What is being asked >> Lines from the one containing "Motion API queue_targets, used" through the end of the data below are to be transcribed exactly; leave out all others.

Dataset excerpts:
········

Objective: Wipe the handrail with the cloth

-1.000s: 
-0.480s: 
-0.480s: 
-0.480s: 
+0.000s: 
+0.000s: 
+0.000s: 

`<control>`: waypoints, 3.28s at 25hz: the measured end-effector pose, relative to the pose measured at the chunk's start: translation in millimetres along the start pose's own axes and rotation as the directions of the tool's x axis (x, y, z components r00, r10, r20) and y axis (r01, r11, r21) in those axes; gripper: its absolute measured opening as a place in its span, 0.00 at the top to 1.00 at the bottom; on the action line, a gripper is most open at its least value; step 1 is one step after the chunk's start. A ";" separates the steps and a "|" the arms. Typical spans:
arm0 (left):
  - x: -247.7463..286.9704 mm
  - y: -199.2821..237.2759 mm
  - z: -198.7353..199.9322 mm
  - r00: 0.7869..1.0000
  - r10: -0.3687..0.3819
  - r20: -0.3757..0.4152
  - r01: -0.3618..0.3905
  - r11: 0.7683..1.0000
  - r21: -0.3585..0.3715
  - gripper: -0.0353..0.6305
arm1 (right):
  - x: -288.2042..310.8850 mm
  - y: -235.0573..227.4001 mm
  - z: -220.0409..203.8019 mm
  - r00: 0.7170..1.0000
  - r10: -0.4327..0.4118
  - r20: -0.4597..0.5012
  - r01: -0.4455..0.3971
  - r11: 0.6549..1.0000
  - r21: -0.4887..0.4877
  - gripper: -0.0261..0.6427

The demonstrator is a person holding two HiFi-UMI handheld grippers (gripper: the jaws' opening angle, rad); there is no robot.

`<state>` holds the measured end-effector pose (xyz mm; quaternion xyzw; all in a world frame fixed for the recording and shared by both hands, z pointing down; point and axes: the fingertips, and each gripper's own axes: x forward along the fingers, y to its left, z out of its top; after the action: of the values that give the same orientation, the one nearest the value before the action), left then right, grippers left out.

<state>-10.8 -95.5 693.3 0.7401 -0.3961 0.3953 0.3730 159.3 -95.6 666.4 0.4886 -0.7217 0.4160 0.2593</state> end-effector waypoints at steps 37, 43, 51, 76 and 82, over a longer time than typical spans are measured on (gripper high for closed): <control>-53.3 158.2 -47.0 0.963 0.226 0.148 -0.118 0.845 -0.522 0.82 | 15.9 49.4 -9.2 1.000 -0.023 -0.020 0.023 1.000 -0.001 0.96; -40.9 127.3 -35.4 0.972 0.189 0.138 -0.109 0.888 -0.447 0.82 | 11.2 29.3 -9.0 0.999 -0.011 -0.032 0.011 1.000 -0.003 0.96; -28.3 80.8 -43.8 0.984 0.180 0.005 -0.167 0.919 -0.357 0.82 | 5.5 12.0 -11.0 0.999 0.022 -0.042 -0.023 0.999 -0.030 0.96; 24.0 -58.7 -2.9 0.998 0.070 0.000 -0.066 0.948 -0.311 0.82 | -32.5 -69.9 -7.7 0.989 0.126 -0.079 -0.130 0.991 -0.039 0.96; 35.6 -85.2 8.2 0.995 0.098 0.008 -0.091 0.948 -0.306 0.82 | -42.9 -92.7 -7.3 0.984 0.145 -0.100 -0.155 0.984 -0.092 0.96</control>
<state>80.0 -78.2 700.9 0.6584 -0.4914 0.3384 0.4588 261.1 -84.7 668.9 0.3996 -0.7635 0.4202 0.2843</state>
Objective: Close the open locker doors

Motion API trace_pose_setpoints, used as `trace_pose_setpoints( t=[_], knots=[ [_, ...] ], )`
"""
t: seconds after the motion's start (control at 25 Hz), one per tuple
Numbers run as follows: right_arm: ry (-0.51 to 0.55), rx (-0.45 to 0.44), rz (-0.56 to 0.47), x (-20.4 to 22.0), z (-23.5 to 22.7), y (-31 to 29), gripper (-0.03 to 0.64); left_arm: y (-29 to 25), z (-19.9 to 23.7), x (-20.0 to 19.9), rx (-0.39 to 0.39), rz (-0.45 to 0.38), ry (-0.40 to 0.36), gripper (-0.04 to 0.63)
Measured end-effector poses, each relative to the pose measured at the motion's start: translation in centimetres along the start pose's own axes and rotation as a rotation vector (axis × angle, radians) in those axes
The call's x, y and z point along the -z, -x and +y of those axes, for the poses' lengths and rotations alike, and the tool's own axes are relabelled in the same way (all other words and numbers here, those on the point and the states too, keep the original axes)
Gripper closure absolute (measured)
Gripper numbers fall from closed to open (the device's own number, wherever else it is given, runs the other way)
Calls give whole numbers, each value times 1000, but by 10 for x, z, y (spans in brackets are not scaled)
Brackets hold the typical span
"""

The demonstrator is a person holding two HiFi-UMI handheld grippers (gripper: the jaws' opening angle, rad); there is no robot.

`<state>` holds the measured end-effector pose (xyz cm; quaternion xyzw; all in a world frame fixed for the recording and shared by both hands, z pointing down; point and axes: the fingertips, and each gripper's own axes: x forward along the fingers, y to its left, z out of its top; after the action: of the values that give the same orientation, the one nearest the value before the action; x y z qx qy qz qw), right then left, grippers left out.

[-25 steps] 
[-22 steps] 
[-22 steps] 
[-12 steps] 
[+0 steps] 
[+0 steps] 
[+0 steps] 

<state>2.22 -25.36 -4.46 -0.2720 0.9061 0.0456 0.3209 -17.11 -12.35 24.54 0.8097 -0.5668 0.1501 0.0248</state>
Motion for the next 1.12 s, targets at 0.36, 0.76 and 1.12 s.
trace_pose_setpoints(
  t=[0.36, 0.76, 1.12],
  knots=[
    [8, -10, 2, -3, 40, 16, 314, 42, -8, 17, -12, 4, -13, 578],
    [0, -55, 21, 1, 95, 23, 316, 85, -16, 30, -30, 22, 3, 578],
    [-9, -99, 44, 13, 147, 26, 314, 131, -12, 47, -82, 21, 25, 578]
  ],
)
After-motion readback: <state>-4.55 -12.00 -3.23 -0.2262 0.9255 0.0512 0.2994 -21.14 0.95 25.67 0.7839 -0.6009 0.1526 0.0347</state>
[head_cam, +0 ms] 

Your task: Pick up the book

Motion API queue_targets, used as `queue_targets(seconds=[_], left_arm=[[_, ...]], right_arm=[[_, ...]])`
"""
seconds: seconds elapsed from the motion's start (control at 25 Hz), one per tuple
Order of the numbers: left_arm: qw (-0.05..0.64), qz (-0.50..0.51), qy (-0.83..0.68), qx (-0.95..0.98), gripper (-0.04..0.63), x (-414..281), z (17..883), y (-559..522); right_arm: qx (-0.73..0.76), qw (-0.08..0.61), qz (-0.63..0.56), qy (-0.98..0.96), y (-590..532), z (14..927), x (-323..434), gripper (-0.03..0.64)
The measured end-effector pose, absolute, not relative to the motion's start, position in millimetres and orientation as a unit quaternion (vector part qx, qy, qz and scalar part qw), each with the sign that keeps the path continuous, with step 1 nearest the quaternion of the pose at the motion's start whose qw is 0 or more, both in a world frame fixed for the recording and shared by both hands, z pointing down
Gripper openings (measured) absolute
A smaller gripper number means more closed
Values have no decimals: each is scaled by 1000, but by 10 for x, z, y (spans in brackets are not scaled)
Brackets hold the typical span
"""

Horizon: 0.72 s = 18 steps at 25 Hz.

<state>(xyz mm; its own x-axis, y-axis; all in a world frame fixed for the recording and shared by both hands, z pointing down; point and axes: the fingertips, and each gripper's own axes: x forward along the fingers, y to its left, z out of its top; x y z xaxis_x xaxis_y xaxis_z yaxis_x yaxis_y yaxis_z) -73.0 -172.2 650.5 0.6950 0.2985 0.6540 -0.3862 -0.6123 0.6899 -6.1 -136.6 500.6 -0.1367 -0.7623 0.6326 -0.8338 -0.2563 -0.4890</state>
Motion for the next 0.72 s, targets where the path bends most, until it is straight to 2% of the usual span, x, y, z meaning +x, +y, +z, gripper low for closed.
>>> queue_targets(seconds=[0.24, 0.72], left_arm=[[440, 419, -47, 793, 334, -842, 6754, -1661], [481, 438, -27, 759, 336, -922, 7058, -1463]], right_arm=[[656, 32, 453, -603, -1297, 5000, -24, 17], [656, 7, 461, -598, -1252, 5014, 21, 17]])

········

Reply to the exercise >>
Motion API queue_targets, used as `queue_targets(seconds=[_], left_arm=[[_, ...]], right_arm=[[_, ...]])`
"""
seconds: seconds elapsed from the motion's start (control at 25 Hz), one per tuple
Order of the numbers: left_arm: qw (-0.05..0.64), qz (-0.50..0.51), qy (-0.83..0.68), qx (-0.95..0.98), gripper (-0.04..0.63), x (-414..281), z (17..883), y (-559..522); right_arm: qx (-0.73..0.76), qw (-0.08..0.61), qz (-0.63..0.56), qy (-0.98..0.96), y (-590..532), z (14..927), x (-323..434), gripper (-0.03..0.64)
The measured end-effector pose, absolute, not relative to the motion's start, position in millimetres and orientation as a unit quaternion (vector part qx, qy, qz and scalar part qw), each with the sign that keeps the path continuous, with step 1 nearest the quaternion of the pose at the motion's start whose qw is 0 or more, both in a world frame fixed for the recording and shared by both hands, z pointing down
Gripper openings (measured) absolute
A smaller gripper number means more closed
Values have no decimals: each is scaled by 1000, but by 10 for x, z, y (spans in brackets are not scaled)
Brackets hold the typical span
"""

Horizon: 0.72 s = 18 steps at 25 Hz.

<state>(xyz mm; its own x-axis, y-axis; all in a world frame fixed for the recording and shared by both hands, z pointing down; point and axes: the fingertips, and each gripper's own axes: x forward along the fingers, y to its left, z out of its top; x y z xaxis_x xaxis_y xaxis_z yaxis_x yaxis_y yaxis_z) -73.0 -172.2 650.5 0.6950 0.2985 0.6540 -0.3862 -0.6123 0.6899 -6.1 -136.6 500.6 -0.1367 -0.7623 0.6326 -0.8338 -0.2563 -0.4890</state>
Motion for the next 0.72 s, targets where the path bends most, until it is straight to 2% of the usual span, x, y, z meaning +x, +y, +z, gripper low for closed.
>>> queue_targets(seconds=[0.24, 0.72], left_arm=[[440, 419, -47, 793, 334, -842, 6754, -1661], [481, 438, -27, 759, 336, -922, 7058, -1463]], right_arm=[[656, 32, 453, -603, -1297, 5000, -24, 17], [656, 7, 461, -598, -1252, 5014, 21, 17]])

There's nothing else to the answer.